Swedish Gaming’s Catch 21; Betting Industry Confronting Dirty Money Allegations

Swedish Krona being washed

Amid claims that the country’s betting business is under threat from money-laundering and terrorist financing, Sweden’s online gaming industry is facing a banking embargo.

Gustaf Hoffstedt, secretary general of the Nordic nation’s Association for Online Gaming, Branscheförenigen för Onlinespel (BOS), has now called for high-level talks with the government to head off the looming crisis.

This week in an official report, titled “National Risk Assessment of Money Laundering and Terrorist Financing”, Swedish police warned that the gambling industry was at the “highest threat level” from illicit financing.

Last month the country’s Financial Police said that they had identified 700 money-laundering incidents in 2020.

Police said government casinos and online gambling verticals were particularly at risk.

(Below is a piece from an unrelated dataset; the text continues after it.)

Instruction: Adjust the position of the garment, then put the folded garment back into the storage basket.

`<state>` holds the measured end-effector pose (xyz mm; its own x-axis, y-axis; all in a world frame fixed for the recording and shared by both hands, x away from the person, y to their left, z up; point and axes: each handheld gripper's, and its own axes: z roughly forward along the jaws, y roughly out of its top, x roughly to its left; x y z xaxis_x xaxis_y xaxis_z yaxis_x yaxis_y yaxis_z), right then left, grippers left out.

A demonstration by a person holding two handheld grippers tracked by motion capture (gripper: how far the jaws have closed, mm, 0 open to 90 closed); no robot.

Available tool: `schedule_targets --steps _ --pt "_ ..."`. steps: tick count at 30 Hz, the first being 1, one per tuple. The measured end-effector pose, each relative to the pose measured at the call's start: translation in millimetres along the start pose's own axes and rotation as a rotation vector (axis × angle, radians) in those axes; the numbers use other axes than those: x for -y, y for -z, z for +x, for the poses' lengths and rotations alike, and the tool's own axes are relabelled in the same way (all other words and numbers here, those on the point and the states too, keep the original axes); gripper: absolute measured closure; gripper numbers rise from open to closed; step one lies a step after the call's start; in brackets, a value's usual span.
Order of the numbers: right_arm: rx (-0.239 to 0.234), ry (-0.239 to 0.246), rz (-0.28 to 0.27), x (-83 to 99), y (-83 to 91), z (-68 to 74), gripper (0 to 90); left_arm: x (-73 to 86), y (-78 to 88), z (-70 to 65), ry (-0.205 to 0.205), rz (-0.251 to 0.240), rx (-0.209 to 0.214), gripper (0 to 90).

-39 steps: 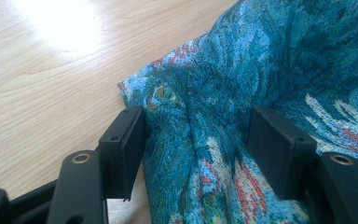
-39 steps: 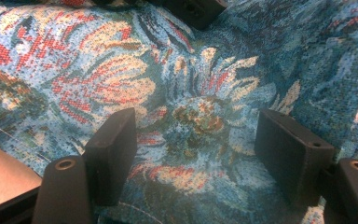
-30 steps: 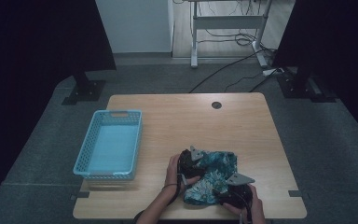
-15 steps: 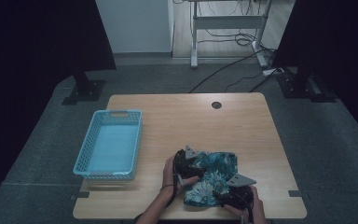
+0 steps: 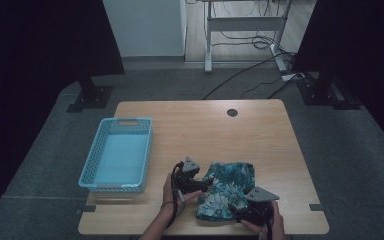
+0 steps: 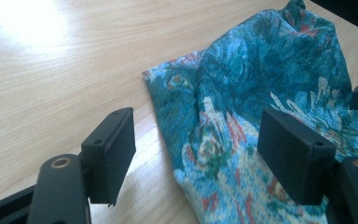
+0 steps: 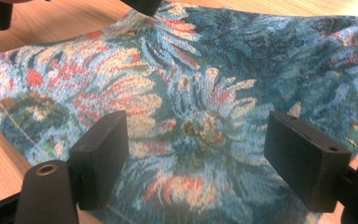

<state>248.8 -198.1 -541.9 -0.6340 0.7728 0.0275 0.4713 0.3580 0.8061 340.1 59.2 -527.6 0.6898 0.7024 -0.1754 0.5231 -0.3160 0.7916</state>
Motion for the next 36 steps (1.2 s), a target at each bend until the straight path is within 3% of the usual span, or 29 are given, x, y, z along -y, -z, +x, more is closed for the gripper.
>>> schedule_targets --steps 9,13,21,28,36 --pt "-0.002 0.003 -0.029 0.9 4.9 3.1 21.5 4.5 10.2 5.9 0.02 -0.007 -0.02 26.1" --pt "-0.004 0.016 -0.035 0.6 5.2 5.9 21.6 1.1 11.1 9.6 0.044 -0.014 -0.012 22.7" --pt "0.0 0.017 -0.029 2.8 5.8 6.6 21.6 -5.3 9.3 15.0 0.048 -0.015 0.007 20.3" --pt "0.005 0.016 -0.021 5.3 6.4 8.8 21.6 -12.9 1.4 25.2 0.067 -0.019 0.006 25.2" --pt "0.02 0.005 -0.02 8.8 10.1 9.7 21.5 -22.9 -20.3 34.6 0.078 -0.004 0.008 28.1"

Concurrently, major Scandinavian banks, among them SEB, Swedbank, Nordea, Handelsbanken, DNB Nor and Danske Bank, have now effectively embargoed Swedish betting operators, says Hoffstedt.

Claiming a breach of national law, Hoffstedt has now filed a complaint to the Finansinspektionen, the country’s Financial Supervisory Authority.

Most of the banks have cited “assessments” of potential money laundering as a precept to suspended accounts.

“[But] in some cases the banks have not stated any reason at all,” said Hoffstedt, “As far as I am aware, no concrete justification for the dismissals and banks’ assessment has been provided in any of these cases.”

And it means that iGaming firms have been caught in a classic Catch 22 situation.

Operators can’t function without banking services. And without banking services they’ve lost a vital tool, bank ID, to verify the identities of punters so that they can combat fraud and money laundering.

The banks’ draconian response was “illegal” and had only “undermined the law” and clean gambling outcomes, Hoffstedt argued.

“The Financial Supervisory Authority should initiate an investigation and possibly intervene against the banks,” he urged.

A spokesperson for SEB bank responded: “We are not systematically ending our relationships with gambling operators, but rather examining the risk for every client on an individual basis.

“When it comes to gambling companies, we generally have a cautious approach based on the raised risk level — not least connected to risks relating to money laundering and financial crime.”